The other component of 64-slice scanning is image review. Sites need to determine who is reading studies and where. “Sites need good bandwidth, usually T1 or T2 lines to move studies around,” says DeFrance. 

Seamless storage

But 64-slice CT need not be a storage beast. Take for example South Jersey Radiology Associates, a seven-site practice headquartered in Voorhees, N.J., that operates the CT continuum from four-slice systems to Siemens Medical Solutions Sensation 64 and Definition Dual Source scanners. The practice runs a full schedule on its scanners and completes 40 to 45 CTs daily on each of its mega scanners: the Definition and Sensation 64. Both scanners yield datasets of similar sizes.

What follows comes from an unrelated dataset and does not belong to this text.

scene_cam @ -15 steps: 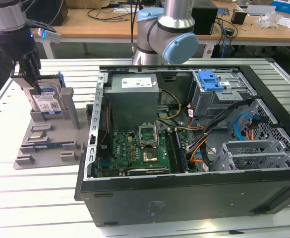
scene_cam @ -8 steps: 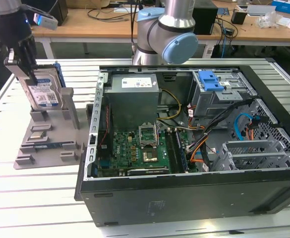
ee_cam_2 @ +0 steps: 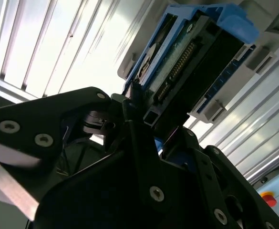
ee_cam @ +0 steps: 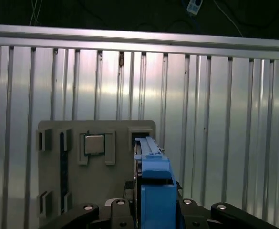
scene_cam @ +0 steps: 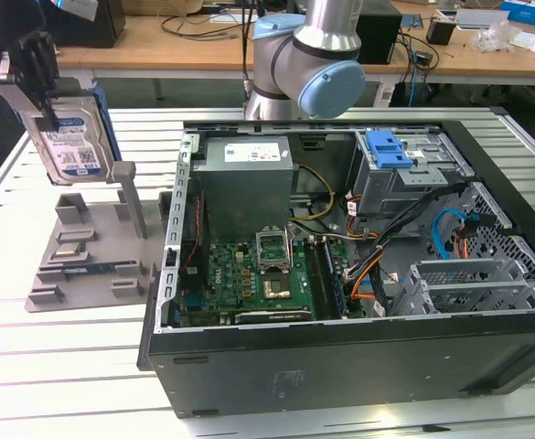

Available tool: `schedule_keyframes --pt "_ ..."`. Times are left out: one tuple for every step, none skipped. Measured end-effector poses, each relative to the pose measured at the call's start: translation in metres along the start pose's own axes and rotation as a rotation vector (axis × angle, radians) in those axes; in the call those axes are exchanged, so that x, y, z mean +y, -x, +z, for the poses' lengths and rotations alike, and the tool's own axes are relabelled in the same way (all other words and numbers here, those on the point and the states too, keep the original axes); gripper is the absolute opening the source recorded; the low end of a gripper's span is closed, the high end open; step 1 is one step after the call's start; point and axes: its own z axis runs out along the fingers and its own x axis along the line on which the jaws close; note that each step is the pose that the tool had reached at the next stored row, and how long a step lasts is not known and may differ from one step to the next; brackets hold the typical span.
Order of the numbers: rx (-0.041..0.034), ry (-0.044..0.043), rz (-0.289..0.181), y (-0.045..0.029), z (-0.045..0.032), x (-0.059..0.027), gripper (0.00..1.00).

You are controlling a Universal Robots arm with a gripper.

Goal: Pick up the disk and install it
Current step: 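Pick up the disk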

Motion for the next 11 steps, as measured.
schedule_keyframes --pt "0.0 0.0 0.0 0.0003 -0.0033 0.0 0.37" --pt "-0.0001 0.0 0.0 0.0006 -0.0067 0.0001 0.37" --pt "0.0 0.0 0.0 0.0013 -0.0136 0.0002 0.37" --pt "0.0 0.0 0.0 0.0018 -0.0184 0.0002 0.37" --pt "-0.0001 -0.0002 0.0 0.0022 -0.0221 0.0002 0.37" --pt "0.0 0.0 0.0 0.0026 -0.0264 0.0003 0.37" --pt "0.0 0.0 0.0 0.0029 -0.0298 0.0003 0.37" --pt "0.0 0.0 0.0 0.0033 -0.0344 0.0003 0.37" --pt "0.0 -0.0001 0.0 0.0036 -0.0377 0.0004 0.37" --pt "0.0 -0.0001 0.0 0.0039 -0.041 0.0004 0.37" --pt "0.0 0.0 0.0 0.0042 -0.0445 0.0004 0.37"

A typical chest CT from the Definition produces 206 images and consumes 37 megabytes of PACS storage; a chest CT from the 64-slice scanner generates 208 images, which requires 39 megabytes of storage space. Despite the file sizes, multidetector CT has been fairly seamless from a storage perspective, says PACS Administrator Kim Baldwin.

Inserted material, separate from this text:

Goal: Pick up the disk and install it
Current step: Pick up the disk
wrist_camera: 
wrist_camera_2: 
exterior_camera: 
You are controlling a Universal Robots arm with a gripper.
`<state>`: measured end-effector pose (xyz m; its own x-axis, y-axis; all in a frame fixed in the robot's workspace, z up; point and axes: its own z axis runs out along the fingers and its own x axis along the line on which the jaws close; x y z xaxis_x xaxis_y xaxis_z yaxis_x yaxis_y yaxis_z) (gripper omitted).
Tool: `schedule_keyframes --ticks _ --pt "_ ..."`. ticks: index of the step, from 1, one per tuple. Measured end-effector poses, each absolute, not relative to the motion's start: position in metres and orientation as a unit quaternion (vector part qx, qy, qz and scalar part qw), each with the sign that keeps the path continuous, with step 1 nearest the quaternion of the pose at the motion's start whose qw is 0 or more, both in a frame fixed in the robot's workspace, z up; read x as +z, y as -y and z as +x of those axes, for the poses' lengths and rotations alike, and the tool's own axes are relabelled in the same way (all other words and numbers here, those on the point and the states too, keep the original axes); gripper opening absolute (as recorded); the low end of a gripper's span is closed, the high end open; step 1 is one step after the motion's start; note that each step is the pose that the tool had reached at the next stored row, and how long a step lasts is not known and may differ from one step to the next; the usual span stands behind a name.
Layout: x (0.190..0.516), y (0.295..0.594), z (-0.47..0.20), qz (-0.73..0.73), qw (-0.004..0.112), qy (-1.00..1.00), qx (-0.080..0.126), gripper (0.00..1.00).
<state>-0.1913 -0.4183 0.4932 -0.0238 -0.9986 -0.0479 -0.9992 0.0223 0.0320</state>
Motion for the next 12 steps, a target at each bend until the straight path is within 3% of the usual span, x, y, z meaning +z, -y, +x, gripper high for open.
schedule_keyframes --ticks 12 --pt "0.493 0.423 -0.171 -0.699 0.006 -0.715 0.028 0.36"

The practice does employ a triage approach to data storage. For standard exams like chest, abdomen and pelvis studies, South Jersey Radiology sends 5 millimeter (mm) axial reconstructions and 3 mm coronal reconstructions to PACS. Studies requiring 3D manipulations such as coronary CT angiographies require a different approach. “We save the thin slice [data] on Siemens syngo WebSpace. Radiologists can interact with the slices without eating up PACS storage,” explains William Muhr, MD, radiologist. Any images created by the radiologists are then saved to PACS. Like most cardiac CT sites, the practice does not hold on to raw data for the long-term, relying on the Siemens Leonardo workstation as a short-term, temporary storage archive. 


Data Storage Strategies
Sixty-four slice CT can bring tremendous benefits to a practice; a well-conceived archiving plan goes a long way toward a healthy deployment. Pioneers share their wisdom.
  • Determine the most cost-effective storage option by soliciting input from PACS vendors about their offerings and do the math comparing PACS storage against other media, says Min. Often the most advantageous approach places small datasets on PACS and stores the remainder on DVD. Another advantage of the click-and-burn approach? If the entire dataset is stored on PACS, it can be unwieldy to query and retrieve the dataset.
  • Assess the network infrastructure and make sure it is robust enough to handle multidetector traffic, says Baldwin. South Jersey Radiology upgraded to a 45 megabit connection and gigabit switches prior to deploying its dual-source scanner.
  • Invest in tech training. Techs need to understand storage parameters and what to send where.
  • 256-slice CT systems and larger datasets are around the corner. “Sites need scalable systems and PACS servers that can adapt to larger and larger volumes of data. It’s critical to ensure that the PACS vendor offers an appropriate upgrade path,” DeFrance says.